When he was honest with Louise, he realised he'd missed "what she was yearning" -reassuring touch and hearing her out.
Self-parenting
That realisation has transformed how Ryan sees fatherhood.
He's now composing Leo regular notes about his journey as a dad, which he aspires his son will look at as he grows up.
Ryan hopes these will enable his son to better grasp the vocabulary of emotion and interpret his decisions as a father.
The concept of "parenting yourself" is something rapper and songwriter Professor Green - real name Stephen Manderson - has also felt keenly since fathering his son Slimane, who is now four.
When he was young Stephen did not have reliable male guidance. Even with having an "wonderful" connection with his dad, long-standing difficult experiences resulted in his father found it hard to cope and was "coming and going" of his life, making difficult their relationship.
Stephen says repressing emotions caused him to make "bad actions" when in his youth to modify how he felt, finding solace in substance use as a way out from the hurt.
"You find your way to substances that are harmful," he notes. "They can briefly alter how you feel, but they will ultimately cause more harm."
Strategies for Managing as a First-Time Parent
- Talk to someone - if you feel overwhelmed, tell a trusted person, your other half or a therapist about your state of mind. It can help to lighten the load and make you feel less isolated.
- Maintain your passions - continue with the pursuits that allowed you to feel like you before the baby arrived. It could be exercising, meeting up with mates or a favourite hobby.
- Look after the physical stuff - a good diet, getting some exercise and when you can, resting, all are important in how your mind is coping.
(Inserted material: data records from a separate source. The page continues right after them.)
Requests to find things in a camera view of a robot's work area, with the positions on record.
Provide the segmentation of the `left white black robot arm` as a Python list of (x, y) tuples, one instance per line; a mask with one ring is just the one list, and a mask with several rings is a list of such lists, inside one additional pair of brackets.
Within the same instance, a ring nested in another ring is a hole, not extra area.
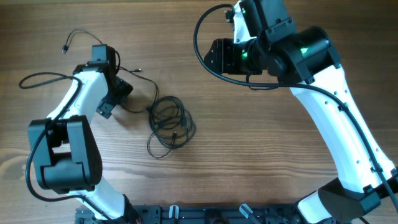
[(103, 177), (101, 155), (90, 128), (95, 113), (109, 118), (132, 91), (116, 75), (119, 64), (120, 56), (112, 47), (94, 45), (92, 59), (69, 76), (72, 85), (57, 108), (45, 119), (31, 121), (25, 181), (39, 200), (79, 200), (98, 222), (140, 223), (128, 198)]

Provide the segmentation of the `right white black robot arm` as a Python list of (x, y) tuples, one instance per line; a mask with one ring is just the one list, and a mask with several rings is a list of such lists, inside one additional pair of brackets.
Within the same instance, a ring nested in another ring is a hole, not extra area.
[(397, 166), (383, 153), (348, 88), (341, 59), (319, 27), (298, 32), (282, 1), (224, 4), (231, 39), (217, 39), (203, 67), (254, 91), (289, 88), (319, 130), (338, 176), (300, 199), (293, 223), (350, 222), (389, 197), (397, 202)]

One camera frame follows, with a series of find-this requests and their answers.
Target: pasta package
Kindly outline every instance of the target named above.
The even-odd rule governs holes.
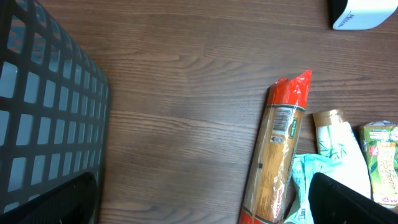
[[[238,224],[278,223],[283,216],[311,73],[271,86]]]

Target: black plastic basket
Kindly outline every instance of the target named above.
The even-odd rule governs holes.
[[[98,219],[110,89],[33,0],[0,0],[0,214],[92,172]]]

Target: green label
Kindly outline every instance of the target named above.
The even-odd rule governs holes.
[[[292,129],[290,130],[290,137],[294,137],[294,133],[296,132],[296,127],[297,127],[297,118],[293,119],[292,122]]]

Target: wooden table
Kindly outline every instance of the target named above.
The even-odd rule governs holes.
[[[281,77],[314,71],[298,153],[315,152],[313,112],[398,122],[398,14],[342,32],[319,0],[41,2],[113,89],[100,223],[236,223]]]

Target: black object
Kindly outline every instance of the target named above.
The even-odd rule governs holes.
[[[91,172],[98,218],[111,90],[36,0],[0,0],[0,214]]]
[[[328,0],[329,25],[331,28],[346,9],[347,3],[348,0]]]
[[[313,176],[308,195],[316,224],[398,223],[398,215],[325,174]]]
[[[87,224],[94,210],[97,186],[84,173],[0,216],[7,224]]]

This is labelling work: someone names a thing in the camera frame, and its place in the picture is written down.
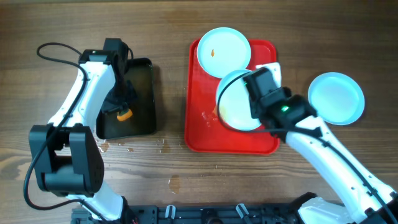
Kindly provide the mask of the white plate tray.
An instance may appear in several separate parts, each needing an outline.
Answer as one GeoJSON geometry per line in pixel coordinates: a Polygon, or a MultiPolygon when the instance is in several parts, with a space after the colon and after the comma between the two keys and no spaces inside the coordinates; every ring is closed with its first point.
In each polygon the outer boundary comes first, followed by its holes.
{"type": "Polygon", "coordinates": [[[219,27],[208,31],[199,41],[197,59],[201,68],[215,78],[245,69],[251,60],[251,46],[236,29],[219,27]]]}
{"type": "Polygon", "coordinates": [[[365,108],[361,87],[338,72],[317,76],[308,88],[308,100],[327,123],[339,126],[356,122],[365,108]]]}

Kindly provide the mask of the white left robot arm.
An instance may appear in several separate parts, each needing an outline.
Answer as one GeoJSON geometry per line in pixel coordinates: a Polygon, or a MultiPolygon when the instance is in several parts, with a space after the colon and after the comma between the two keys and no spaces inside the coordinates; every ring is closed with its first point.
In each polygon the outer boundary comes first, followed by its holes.
{"type": "Polygon", "coordinates": [[[85,50],[79,56],[79,61],[72,63],[78,75],[63,105],[46,125],[34,125],[30,130],[32,162],[24,180],[24,200],[35,210],[79,203],[99,223],[138,223],[127,200],[104,182],[104,162],[93,136],[104,103],[114,105],[112,112],[126,112],[126,100],[119,97],[130,92],[123,76],[132,51],[85,50]],[[36,205],[29,197],[31,175],[41,191],[66,201],[36,205]]]}

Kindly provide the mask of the green orange scrub sponge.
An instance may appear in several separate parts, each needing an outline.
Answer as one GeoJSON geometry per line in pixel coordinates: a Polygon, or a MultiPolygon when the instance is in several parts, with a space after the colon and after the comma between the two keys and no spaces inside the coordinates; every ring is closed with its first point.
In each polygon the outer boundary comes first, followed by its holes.
{"type": "Polygon", "coordinates": [[[129,119],[132,115],[133,115],[132,110],[128,108],[122,111],[118,111],[116,117],[118,121],[125,121],[129,119]]]}

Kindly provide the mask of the white plate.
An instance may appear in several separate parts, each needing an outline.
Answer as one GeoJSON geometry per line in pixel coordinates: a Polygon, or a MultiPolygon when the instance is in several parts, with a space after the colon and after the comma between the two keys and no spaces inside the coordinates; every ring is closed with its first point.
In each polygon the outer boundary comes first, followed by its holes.
{"type": "Polygon", "coordinates": [[[220,115],[232,128],[250,131],[261,125],[258,119],[251,116],[249,93],[242,78],[227,87],[220,103],[220,115]]]}

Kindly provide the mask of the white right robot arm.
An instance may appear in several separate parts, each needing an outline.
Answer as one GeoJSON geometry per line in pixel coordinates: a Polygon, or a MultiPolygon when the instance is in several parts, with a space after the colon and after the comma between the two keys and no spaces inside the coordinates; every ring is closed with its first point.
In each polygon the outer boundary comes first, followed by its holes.
{"type": "Polygon", "coordinates": [[[278,63],[258,65],[244,80],[252,117],[301,154],[342,201],[301,196],[294,212],[302,223],[397,223],[397,192],[345,148],[303,96],[282,87],[278,63]]]}

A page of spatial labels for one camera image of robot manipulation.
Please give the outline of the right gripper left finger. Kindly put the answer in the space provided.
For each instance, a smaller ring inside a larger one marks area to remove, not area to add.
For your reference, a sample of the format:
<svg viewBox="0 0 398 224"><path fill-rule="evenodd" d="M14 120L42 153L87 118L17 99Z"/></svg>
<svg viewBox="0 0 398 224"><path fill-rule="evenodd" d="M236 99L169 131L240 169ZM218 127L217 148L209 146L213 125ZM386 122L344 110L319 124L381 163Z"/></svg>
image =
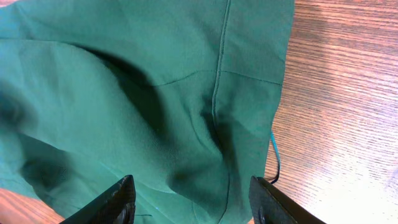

- Spend time with other parents in the same boat - hearing about their experiences, the messy ones, as well as the good ones, can help to put into perspective how you're experiencing things.
- Understand that asking for help isn't failing - prioritising you is the best way you can look after your family.
When his father eventually died by suicide, Stephen naturally found it hard to accept the passing, having been out of touch with him for a long time.
In his current role as a parent, Stephen's determined not to "continue the chain" with his child and instead offer the safety and emotional support he missed out on.
When his son threatens to have a tantrum, for example, they do "shaking the feelings out" together - processing the frustrations constructively.
Both Ryan and Stephen state they have become better, healthier men due to the fact that they acknowledged their issues, altered how they express themselves, and learned to regulate themselves for their children.
"I have improved at… processing things and managing things," says Stephen.
"I put that down in a message to Leo last week," Ryan adds. "I said, on occasion I think my role is to teach and advise you how to behave, but the truth is, it's a two-way conversation. I am understanding as much as you are through this experience."